Jejunum	Propulsive peristalsis (contraction preceded by relaxation) is regulated by the myenteric plexus acting on both circular and longitudinal muscle. This moves the contents toward ileum.	Absorption. Breakdown products are actively transported from intestinal lumen to blood and lymph vessels by epithelial cells in the luminal brush border.
Ileum	Propulsive peristalsis same as above Reflex relaxation of the ileocecal valve, contents pushed into cecum of large intestine.	Absorption. Similar, but less as chyme moves toward cecum.
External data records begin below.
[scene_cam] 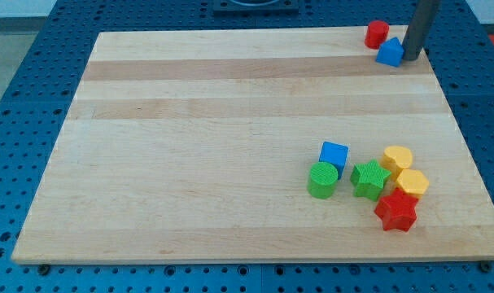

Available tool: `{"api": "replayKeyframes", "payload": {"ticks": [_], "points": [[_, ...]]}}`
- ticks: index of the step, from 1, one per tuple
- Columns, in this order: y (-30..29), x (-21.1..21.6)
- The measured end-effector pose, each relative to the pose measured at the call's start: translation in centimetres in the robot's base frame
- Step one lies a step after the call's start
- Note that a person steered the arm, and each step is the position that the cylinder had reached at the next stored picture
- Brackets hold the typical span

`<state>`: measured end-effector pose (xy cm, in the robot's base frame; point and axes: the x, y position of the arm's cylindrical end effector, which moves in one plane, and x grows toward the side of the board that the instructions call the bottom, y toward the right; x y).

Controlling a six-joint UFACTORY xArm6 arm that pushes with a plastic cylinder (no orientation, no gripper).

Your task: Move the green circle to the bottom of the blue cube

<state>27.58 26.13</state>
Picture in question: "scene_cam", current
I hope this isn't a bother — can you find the green cylinder block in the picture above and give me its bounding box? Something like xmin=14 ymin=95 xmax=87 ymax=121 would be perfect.
xmin=307 ymin=162 xmax=339 ymax=199

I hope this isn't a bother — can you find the blue cube block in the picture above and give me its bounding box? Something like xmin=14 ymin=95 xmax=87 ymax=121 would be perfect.
xmin=319 ymin=142 xmax=349 ymax=179

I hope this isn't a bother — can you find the wooden board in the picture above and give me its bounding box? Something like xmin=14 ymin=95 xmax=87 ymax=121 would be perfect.
xmin=11 ymin=26 xmax=494 ymax=265

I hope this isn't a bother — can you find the green star block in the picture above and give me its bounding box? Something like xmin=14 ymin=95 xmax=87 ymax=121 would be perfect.
xmin=350 ymin=160 xmax=391 ymax=202

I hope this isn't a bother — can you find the yellow heart block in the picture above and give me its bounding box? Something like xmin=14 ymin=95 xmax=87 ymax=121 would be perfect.
xmin=380 ymin=145 xmax=413 ymax=181

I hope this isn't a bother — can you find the red star block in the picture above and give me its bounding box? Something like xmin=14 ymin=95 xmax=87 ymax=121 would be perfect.
xmin=374 ymin=188 xmax=418 ymax=232

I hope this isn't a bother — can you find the yellow hexagon block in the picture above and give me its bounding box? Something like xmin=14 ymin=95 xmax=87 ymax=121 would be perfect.
xmin=395 ymin=169 xmax=430 ymax=199

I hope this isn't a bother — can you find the blue triangular prism block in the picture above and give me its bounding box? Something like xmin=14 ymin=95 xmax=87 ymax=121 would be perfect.
xmin=375 ymin=37 xmax=404 ymax=68

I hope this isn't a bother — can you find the red cylinder block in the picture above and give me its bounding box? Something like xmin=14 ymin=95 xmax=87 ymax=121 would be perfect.
xmin=365 ymin=20 xmax=390 ymax=50

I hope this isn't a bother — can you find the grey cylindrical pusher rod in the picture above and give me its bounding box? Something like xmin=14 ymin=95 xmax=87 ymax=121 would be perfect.
xmin=402 ymin=0 xmax=441 ymax=61

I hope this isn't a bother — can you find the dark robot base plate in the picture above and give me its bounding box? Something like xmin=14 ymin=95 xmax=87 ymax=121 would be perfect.
xmin=211 ymin=0 xmax=299 ymax=15
Remember: Ilium has fewer/lower plicae circularis, and more/shorter vasa recta than does jejunum.

The duodenal chyme must be thorougly mixed with the digestive enzymes in order for efficient breakdown to the simplest chemical constituents. This is accomplished by another intestinal movement-rhythmic segmentation. It consists of a series of alternating, non-propulsive contractions of the small intestine. The idea is illustrated below.

The movements of the enteric nervous system of the intestines are "hard-wired" and can function in the absence of control by the autonomic nervous system, as shown in the following experiments.

Next, a schematic illustration of the histology of the GI tract, in preparation for an understanding of the neural mechanism underlying peristalsis.

THE LARGE INTESTINE

Structure Stretched	Evoked Movement	Function

Cecum	Pulls valve edges together, closing it.	Contents prevented from reflux into ileum.

Ascending, transverse, and descending colon	Rhythmic, segmenting movements (under control of myenteric plexus and circular muscle) are weak due to low intrinsic and extrinsic (vagal & pelvic splanhnic) innervation. Peristaltic movements are strong, under control of myenteric plexus; the longitudinal muscle (=teniae coli), shortens and widens the colon; and the circular muscle pushes the colonic contents caudally.	Contents exposed to mucosal surface, and water is reabsorbed, leaving the waste products of digestion. Empty the contents of one section into the next.
Rectum	Involuntary reflex. Stretching causes opening (i.e. inhibition) of the internal anal sphincter (circular smooth muscle). Autonomic innervation (via parasympathetic preganglionics of the sacral cord, and postganglionics of the myenteric plexus) aids inhibition. Voluntary control. Somatic motor neurons in the sacral cord inhibit contraction of the external anal sphincter (striated muscle) via the pudendal nerves.	Fecal contents accumulate, gradually raising pressure on the external anal sphincter. Fecal contents expelled.